For the robot stable locomotion case (the first row in Table 4) the maximum torque values are applied to ankle and knee joints of the supporting leg (Fig. 17). However, for the case of fast walking the robot needs maximum torque of nearly 90 N*m in ankle joint, which is much higher than the motor can provide.

Thus, the simulation results with 12 DoFs robot model clearly demonstrated that walking primitive approach could not support fast biped locomotion of the real AR-601M robot due to leg’s motor torque limitations.

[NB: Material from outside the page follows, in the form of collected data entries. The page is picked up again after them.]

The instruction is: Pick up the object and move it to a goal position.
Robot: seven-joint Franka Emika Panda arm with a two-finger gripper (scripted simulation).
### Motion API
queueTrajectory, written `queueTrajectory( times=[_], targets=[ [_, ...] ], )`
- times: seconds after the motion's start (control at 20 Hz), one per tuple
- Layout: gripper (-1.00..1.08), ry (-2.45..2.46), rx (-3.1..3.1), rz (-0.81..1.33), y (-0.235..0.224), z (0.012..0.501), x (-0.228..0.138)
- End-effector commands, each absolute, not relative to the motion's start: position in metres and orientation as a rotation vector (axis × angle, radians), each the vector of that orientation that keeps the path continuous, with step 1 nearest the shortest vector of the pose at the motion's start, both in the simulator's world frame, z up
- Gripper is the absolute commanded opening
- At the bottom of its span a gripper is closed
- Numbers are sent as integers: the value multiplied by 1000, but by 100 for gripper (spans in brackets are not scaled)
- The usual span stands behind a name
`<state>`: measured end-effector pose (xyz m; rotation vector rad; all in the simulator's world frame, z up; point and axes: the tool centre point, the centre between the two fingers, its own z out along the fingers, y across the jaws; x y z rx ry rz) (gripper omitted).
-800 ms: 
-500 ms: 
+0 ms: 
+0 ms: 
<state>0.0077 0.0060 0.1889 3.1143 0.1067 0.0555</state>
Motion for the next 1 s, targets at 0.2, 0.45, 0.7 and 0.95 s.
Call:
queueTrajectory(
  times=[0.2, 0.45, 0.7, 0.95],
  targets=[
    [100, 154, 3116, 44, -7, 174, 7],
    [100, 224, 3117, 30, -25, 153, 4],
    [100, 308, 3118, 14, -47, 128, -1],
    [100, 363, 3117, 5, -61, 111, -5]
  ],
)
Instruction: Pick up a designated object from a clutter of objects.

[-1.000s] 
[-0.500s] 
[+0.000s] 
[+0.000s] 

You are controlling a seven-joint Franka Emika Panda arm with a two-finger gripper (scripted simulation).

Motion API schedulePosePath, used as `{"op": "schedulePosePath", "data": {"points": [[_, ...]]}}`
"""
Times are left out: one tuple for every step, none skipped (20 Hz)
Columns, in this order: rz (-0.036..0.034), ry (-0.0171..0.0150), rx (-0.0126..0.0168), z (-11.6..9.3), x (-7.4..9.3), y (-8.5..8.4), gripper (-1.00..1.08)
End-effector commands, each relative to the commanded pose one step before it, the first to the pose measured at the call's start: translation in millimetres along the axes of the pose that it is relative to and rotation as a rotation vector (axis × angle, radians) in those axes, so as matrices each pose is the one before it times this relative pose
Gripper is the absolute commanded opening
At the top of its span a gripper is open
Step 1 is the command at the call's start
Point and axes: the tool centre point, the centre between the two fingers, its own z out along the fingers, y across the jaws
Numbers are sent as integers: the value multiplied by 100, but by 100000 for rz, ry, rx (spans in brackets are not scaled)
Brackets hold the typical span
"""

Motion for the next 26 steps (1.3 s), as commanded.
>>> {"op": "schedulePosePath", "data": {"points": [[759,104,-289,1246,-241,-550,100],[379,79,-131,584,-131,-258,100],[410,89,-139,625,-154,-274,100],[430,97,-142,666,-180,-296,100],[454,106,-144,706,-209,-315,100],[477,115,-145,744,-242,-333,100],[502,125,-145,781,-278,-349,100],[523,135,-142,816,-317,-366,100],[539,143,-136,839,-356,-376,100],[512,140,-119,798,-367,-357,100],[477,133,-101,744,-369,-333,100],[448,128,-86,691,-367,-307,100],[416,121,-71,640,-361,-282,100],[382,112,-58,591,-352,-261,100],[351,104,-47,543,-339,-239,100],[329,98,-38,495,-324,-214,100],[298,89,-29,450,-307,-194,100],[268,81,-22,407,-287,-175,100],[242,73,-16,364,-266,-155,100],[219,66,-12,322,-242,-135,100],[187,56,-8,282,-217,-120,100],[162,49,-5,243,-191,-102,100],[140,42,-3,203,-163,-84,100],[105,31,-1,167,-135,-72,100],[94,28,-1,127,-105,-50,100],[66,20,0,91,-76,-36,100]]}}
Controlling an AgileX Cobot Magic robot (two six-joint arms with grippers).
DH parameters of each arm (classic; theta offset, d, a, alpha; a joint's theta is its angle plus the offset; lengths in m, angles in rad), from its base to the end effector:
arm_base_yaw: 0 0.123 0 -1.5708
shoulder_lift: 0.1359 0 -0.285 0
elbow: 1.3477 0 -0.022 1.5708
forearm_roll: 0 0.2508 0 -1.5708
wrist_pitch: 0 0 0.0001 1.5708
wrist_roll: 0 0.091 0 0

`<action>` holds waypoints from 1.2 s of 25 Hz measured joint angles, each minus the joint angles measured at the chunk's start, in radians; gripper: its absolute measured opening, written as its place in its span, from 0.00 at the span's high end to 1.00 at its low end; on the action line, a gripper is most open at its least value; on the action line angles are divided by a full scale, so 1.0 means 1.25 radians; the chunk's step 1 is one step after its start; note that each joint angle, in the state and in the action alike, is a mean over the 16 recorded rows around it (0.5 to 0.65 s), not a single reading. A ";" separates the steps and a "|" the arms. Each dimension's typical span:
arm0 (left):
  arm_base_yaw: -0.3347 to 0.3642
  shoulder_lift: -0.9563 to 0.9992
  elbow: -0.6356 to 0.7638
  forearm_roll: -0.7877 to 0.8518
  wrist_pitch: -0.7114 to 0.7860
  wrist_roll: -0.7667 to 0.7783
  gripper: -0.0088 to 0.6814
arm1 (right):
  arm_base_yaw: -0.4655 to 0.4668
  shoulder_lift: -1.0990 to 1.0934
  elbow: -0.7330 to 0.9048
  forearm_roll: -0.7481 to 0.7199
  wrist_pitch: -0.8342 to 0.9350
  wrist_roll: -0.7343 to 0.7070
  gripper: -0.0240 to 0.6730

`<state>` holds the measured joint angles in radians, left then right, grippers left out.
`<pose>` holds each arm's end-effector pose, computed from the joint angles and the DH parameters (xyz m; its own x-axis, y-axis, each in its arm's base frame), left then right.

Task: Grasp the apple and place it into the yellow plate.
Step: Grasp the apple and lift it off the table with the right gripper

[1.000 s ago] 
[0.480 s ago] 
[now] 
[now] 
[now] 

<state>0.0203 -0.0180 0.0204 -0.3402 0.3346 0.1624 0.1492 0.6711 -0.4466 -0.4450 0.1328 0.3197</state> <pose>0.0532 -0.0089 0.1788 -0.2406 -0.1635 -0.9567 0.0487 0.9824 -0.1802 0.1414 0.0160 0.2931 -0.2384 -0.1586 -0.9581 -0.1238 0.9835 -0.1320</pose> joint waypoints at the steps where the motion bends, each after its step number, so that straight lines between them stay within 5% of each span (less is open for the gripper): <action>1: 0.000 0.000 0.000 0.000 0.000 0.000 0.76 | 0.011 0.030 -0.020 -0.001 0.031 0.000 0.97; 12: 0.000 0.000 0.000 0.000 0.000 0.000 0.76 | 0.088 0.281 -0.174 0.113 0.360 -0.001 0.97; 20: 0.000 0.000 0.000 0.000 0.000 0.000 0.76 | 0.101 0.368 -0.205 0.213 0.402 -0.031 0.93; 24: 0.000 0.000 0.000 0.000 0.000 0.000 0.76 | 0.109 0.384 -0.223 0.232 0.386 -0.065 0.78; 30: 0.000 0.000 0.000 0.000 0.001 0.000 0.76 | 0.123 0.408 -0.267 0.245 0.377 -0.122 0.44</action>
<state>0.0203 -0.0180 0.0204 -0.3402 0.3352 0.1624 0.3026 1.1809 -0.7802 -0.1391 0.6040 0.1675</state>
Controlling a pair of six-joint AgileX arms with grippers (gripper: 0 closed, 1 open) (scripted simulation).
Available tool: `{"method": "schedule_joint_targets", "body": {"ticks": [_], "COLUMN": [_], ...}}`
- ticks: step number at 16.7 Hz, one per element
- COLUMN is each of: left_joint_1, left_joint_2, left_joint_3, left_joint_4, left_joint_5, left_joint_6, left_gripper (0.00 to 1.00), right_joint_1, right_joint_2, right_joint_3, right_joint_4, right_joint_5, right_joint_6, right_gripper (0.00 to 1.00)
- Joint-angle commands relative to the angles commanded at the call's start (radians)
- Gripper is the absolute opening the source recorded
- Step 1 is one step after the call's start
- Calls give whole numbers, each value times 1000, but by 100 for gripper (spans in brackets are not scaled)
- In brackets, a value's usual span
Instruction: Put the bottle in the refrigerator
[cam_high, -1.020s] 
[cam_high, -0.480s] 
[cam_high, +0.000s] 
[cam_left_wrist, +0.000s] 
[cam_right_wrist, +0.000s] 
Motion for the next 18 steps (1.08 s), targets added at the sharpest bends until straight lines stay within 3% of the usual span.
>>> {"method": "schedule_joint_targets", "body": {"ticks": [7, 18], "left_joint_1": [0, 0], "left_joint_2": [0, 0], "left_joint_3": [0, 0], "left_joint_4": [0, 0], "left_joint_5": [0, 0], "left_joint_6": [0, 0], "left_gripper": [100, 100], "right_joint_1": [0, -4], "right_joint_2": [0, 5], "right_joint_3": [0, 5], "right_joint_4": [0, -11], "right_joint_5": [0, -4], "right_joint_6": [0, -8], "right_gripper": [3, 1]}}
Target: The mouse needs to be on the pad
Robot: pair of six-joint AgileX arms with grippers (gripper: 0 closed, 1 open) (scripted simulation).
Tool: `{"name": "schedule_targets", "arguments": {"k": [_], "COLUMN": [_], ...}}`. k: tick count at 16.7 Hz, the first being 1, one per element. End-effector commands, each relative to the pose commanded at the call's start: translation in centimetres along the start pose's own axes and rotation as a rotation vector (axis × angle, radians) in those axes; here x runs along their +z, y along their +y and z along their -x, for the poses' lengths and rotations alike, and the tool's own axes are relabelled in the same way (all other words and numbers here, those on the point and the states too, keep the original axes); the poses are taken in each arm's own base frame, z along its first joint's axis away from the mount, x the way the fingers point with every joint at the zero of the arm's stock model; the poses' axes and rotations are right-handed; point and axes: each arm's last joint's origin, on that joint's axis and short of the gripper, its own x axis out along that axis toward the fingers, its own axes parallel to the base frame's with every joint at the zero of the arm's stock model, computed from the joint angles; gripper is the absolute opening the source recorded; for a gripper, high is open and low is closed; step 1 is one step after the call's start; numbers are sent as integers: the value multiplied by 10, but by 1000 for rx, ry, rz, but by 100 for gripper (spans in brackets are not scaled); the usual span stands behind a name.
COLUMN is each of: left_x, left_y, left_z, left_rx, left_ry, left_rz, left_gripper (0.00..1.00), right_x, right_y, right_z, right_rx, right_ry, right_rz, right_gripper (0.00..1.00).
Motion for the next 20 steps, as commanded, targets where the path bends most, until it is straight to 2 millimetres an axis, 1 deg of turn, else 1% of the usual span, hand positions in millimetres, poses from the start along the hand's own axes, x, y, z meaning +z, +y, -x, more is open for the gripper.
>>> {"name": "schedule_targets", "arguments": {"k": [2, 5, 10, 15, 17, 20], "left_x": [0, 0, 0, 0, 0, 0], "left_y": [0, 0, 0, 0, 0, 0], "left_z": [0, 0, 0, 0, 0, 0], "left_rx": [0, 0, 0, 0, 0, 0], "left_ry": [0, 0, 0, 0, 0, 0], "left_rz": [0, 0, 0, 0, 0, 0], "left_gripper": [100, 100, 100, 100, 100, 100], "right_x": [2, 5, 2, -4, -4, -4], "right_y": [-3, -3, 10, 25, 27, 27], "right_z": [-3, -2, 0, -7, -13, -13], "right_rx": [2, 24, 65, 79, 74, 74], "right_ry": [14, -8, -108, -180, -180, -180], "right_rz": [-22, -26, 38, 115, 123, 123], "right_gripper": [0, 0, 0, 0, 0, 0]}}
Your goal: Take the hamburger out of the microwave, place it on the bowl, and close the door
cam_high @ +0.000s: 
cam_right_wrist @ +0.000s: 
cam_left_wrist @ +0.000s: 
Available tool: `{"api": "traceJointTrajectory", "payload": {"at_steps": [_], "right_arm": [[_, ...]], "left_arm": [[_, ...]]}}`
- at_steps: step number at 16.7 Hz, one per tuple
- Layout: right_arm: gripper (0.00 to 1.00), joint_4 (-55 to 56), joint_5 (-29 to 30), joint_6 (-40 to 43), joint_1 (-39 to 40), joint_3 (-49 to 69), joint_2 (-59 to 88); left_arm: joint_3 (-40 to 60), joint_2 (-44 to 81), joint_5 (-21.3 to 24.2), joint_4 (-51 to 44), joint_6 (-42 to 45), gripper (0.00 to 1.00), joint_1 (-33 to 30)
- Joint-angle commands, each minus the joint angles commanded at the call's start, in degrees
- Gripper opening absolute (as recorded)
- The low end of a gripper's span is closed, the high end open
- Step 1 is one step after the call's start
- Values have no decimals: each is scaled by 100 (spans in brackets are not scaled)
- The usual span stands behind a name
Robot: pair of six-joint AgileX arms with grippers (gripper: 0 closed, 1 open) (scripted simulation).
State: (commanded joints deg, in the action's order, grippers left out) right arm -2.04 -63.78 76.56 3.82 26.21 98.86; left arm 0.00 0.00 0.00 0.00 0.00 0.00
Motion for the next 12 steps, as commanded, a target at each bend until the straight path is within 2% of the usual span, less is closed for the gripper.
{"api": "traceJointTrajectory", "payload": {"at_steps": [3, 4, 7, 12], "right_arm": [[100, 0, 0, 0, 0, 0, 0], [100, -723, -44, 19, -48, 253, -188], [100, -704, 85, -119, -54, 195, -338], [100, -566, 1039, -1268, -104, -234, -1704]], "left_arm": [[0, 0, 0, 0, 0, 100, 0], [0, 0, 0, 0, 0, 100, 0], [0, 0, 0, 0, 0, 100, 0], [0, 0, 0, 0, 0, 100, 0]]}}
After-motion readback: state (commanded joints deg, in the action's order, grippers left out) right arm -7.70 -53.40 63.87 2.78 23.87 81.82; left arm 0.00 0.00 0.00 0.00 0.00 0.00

Table 4 Influence of walking primitive pattern parameters on the AR-601M robot model locomotion stability
Fig. 17
figure 17

Torques in ankle (on the left) and knee (on the right) joints of the supporting leg

6 Conclusions and Future Work

In this paper we presented Russian biped robot AR-601M and its locomotion modelling in Simulink environment using walking primitives approach. We considered two robot models: with 6 and 12 Degrees of Freedom (DoFs) per legs, using the same walking strategies with robot inertia damping and a pause between the steps. While the simplified 6 DoFs model is constrained to sagittal plane motions, the 12 DoFs model precisely reflects the hardware of AR-601M robot legs. The locomotion algorithm utilizes position control and involves inverse kinematics computations for the joints. The resulting biped robot locomotion was dynamically stable for both models at the step length up to 0.15 m and the step time of 0.7 s with relatively long damping pauses between the steps.

The simulation allowed us to adjust the models with proper parameters’ selection which then have demonstrated good results of the walking primitives approach. However, this approach could not be further applied for the real AR-601M robot as AR-601M cannot provide sufficient actuator torques for such fast steps. This points at a non one-to-one correspondence of successful simulations and reality, emphasizing crucial necessity of adequate simulations prior to real world experimentation. Our further research aims to complete a 41 DoFs precise model of AR-601M robot in Simulink and Gazebo environments with preview control methods and genetic algorithms techniques, and to perform exhaustive testing under ROS framework. Next, the successful solutions will be transferred onto a real robot hardware in order to verify their performance in the real world.